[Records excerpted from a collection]

⁂

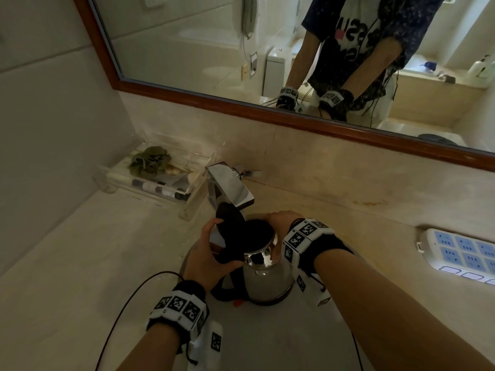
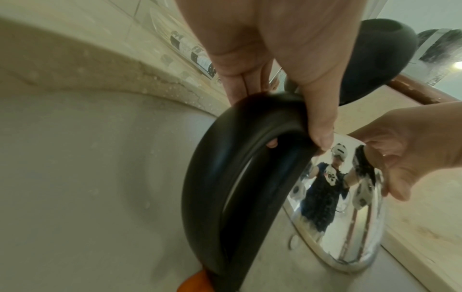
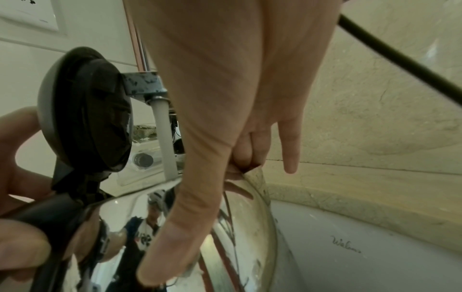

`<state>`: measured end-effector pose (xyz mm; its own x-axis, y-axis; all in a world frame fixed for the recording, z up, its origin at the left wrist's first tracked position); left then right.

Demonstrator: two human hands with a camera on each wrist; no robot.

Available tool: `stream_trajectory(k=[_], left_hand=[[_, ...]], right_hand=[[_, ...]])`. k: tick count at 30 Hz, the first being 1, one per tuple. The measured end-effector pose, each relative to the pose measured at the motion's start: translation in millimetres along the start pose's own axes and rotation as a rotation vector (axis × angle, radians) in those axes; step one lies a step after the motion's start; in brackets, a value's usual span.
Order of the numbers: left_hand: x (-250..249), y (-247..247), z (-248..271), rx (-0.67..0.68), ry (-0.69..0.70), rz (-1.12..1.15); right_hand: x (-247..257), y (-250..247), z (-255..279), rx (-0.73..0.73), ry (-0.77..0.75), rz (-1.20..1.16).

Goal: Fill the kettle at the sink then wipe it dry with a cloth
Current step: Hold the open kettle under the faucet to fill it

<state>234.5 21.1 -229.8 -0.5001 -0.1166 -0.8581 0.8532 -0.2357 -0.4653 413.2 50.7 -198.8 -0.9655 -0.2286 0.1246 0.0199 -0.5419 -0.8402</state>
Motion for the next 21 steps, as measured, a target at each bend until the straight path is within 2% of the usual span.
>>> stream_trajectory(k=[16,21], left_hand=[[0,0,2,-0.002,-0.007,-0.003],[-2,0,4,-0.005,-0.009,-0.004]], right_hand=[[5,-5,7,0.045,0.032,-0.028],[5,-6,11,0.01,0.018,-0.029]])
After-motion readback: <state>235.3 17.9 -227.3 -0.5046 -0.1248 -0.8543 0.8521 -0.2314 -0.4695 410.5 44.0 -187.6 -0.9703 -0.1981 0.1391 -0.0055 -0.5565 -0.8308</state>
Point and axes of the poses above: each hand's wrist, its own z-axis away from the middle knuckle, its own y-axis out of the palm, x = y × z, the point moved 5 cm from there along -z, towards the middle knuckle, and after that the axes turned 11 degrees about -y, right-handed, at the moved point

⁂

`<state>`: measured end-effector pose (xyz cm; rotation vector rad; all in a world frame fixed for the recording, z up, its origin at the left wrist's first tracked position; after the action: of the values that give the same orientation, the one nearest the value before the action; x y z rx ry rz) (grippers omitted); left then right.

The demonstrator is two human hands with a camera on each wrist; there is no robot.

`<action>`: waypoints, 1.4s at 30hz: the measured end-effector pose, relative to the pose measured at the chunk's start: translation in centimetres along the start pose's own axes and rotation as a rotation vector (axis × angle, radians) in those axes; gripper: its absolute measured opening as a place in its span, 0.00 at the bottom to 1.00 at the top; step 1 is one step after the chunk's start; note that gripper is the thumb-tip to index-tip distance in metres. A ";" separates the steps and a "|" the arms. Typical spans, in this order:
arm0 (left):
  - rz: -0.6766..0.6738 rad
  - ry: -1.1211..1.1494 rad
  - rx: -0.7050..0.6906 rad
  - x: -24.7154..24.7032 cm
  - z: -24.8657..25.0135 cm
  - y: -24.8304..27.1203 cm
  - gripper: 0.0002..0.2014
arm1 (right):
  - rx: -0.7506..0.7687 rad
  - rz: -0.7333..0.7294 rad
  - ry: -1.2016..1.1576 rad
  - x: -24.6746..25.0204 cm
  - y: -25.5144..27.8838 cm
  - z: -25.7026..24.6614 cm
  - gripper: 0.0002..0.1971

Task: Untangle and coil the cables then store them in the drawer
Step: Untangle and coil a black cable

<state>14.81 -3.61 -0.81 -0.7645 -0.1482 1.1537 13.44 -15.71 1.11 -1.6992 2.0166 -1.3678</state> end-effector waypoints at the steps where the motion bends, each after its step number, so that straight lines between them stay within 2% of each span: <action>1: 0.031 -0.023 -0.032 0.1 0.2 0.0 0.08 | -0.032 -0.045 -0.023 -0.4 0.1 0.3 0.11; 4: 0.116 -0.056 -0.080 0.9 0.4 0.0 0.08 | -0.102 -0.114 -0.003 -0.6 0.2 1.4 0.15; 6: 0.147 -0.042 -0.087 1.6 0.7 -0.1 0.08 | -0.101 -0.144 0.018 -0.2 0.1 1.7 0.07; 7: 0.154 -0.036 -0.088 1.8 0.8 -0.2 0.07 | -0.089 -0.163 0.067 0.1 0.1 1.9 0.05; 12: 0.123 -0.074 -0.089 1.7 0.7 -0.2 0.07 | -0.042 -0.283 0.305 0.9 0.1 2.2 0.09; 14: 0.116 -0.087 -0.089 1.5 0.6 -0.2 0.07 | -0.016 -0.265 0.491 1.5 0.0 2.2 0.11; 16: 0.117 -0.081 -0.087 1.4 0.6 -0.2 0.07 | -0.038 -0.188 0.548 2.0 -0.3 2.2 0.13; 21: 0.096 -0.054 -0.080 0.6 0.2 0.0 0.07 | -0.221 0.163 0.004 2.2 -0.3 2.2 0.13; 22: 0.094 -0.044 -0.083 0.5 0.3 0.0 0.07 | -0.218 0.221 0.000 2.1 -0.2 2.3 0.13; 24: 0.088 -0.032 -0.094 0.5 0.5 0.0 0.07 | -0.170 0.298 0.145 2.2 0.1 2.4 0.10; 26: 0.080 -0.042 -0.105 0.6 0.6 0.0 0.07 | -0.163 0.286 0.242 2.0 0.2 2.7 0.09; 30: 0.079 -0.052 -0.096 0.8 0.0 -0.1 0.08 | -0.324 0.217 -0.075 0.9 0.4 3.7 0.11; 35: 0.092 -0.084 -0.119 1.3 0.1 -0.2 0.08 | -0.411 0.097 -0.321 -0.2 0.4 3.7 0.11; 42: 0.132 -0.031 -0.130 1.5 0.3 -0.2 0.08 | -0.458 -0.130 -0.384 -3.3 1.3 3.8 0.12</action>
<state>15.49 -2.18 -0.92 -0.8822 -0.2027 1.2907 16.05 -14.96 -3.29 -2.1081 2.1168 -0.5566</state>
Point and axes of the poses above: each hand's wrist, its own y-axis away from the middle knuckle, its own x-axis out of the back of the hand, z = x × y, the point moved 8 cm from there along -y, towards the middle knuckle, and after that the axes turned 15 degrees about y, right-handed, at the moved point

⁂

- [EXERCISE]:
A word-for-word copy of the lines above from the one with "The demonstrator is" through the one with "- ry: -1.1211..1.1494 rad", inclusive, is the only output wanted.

- [RESULT OF THE EXERCISE]:
The demonstrator is two human hands with a camera on each wrist; there is no robot.

`<action>`: waypoints, 1.4s at 30hz: the measured end-effector pose, relative to the pose measured at the chunk's start: translation in centimetres along the start pose's own axes and rotation as a rotation vector (axis × angle, radians) in those axes; gripper: its absolute measured opening as a place in its span, 0.00 at the bottom to 1.00 at the top; step 1 is one step after the chunk's start; note that gripper is the thumb-tip to index-tip distance in metres. A ";" separates the steps and a "|" the arms. Typical spans, in this order:
arm0 (left):
  - rz: -0.6766..0.6738 rad
  - ry: -1.1211..1.1494 rad

This exercise requires no further work.